Publié le 19 octobre 2017, par Thérèse HAMEAU

Après d’autres institutions, comme les NIH et le Wellcome Trust, les alliances françaises AllEnvi et Aviesan « déclarent reconnaître le preprint comme une forme recevable de communication scientifique, particulièrement pour les résultats de la recherche fondamentale.
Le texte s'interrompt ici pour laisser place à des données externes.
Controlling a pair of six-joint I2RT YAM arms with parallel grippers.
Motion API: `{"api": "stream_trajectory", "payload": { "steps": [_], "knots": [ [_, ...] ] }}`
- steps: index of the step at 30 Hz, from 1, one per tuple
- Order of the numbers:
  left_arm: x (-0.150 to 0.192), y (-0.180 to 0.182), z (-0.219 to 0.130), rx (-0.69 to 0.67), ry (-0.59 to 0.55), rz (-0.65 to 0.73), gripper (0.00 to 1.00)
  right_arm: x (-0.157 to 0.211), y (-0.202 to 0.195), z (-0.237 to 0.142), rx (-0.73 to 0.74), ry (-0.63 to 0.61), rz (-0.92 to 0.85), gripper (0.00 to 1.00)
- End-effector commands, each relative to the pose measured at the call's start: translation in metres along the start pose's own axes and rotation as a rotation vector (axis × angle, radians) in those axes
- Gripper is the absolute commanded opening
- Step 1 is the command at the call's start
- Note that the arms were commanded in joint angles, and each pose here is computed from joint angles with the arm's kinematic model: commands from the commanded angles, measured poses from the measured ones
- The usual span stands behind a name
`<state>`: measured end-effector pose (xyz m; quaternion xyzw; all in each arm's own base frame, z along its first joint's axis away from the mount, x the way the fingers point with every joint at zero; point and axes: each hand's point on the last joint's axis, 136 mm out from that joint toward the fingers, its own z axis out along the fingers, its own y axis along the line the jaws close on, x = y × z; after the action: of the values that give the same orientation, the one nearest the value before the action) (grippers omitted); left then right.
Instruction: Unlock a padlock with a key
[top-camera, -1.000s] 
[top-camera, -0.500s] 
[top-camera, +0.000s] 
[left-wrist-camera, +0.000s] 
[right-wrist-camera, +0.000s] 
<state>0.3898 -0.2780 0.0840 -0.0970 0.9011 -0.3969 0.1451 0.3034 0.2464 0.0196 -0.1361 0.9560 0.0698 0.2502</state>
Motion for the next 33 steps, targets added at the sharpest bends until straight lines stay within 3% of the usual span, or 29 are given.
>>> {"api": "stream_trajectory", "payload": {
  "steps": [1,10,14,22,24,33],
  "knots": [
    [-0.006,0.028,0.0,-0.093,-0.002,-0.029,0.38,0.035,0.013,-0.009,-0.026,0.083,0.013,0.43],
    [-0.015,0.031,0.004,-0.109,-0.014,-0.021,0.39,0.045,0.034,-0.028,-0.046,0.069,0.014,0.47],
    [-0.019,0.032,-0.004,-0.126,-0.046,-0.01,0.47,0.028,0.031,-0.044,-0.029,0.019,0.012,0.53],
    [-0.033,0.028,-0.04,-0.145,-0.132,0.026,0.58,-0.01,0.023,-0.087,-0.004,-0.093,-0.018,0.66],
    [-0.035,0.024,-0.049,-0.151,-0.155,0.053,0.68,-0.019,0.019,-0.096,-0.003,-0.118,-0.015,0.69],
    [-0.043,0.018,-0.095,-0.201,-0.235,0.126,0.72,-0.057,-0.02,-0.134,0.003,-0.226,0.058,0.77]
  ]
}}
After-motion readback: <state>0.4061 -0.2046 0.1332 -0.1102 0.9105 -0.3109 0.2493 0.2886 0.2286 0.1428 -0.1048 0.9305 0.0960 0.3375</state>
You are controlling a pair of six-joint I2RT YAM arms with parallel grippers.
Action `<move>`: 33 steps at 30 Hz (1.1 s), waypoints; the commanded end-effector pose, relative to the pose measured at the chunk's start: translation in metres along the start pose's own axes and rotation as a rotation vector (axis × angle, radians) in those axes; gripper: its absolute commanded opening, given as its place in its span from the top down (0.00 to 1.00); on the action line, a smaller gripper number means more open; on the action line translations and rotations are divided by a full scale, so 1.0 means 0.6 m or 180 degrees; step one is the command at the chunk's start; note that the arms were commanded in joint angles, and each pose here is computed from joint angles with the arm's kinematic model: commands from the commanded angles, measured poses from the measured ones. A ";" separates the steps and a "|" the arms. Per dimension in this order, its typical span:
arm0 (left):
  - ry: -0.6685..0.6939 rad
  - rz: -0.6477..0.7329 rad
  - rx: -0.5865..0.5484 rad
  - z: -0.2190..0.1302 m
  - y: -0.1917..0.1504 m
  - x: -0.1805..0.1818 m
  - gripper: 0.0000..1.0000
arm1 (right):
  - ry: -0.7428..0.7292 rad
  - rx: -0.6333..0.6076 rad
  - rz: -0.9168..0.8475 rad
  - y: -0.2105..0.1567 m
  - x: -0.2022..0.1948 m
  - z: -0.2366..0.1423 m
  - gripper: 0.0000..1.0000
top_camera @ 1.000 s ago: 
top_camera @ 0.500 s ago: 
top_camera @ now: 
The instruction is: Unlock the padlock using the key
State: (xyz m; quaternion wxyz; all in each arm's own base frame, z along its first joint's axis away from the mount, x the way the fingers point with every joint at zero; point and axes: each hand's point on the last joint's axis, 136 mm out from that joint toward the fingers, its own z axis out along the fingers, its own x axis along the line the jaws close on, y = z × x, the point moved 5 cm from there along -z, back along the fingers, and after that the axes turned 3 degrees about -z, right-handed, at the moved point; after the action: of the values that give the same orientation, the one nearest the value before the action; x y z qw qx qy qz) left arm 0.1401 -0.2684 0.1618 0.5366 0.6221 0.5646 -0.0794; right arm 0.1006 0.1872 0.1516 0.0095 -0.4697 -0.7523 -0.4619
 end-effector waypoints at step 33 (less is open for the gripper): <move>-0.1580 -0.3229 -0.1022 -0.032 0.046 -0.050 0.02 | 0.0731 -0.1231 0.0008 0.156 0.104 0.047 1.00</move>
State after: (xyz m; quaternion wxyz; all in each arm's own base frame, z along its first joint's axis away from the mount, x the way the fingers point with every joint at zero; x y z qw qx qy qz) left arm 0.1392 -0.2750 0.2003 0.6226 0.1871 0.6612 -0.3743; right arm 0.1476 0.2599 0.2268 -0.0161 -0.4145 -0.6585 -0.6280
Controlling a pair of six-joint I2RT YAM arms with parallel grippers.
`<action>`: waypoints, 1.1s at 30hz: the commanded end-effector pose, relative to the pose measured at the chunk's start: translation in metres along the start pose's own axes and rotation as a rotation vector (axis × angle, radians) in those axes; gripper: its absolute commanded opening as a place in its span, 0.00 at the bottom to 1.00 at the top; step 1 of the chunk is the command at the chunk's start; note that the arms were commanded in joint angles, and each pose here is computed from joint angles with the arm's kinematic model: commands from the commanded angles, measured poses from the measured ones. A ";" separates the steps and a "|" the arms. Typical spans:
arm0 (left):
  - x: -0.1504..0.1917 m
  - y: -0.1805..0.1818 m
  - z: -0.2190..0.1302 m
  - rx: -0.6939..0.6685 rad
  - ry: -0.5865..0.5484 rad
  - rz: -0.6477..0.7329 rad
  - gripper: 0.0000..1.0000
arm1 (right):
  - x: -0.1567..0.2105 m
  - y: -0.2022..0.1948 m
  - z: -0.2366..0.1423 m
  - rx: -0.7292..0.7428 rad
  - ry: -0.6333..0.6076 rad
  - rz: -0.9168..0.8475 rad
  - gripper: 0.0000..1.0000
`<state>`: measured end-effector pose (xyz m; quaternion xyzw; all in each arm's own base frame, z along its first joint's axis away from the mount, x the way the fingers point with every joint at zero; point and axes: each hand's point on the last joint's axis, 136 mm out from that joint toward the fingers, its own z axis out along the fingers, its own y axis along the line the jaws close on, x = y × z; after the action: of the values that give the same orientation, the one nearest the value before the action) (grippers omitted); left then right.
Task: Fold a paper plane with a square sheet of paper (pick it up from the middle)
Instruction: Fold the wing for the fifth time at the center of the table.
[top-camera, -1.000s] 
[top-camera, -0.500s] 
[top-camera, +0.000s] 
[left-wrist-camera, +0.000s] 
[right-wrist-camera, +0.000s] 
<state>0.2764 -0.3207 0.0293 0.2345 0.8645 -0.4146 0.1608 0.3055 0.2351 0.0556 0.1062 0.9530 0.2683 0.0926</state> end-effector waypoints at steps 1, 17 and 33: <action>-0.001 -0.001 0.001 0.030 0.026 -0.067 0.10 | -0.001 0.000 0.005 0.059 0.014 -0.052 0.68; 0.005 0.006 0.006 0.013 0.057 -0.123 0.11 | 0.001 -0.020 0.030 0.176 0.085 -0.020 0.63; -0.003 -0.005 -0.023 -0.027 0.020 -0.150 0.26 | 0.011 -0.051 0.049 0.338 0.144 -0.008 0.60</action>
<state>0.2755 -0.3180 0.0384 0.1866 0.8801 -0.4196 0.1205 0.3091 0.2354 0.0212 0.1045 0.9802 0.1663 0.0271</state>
Leur production peut donc être prise en compte, selon des modalités propres, dans les processus de recrutement, d’évaluation et de promotion des chercheurs ainsi que dans la gestion des collectifs ou l’évaluation des projets. »
Elles requièrent que les prépublications remplissent certaines conditions comme le dépôt dans un serveur communautaire ou institutionnel reconnu, avoir un identifiant numérique unique et un format accessible à la fouille de texte et de données, être accessible librement et respecter les principes FAIR. Elles soulignent que les preprints et les publications doivent être distingués dans les dossiers scientifiques et que la date de diffusion du preprint vaut date d’antériorité de la découverte qu’il relate. Les alliances rejoignent la communauté ASAPBio pour participer activement, avec la communauté internationale, à la définition des conditions d’usage des prépublications dans ce nouveau cadre.
Par ailleurs, les alliances et leurs membres « invitent les instances d’évaluation et de financement de la recherche (agences, comités, etc.) à adopter une politique similaire dans le cadre de leurs missions respectives ». Elles demandent également aux responsables des revues scientifiques de s’engager à considérer comme recevables les manuscrits préalablement diffusés sous forme de prépublications.

Une cellule « Preprints » va être mise en place pour assurer les fonctions d’observatoire, de lieu de réflexion et de vecteur d’animation et de portage.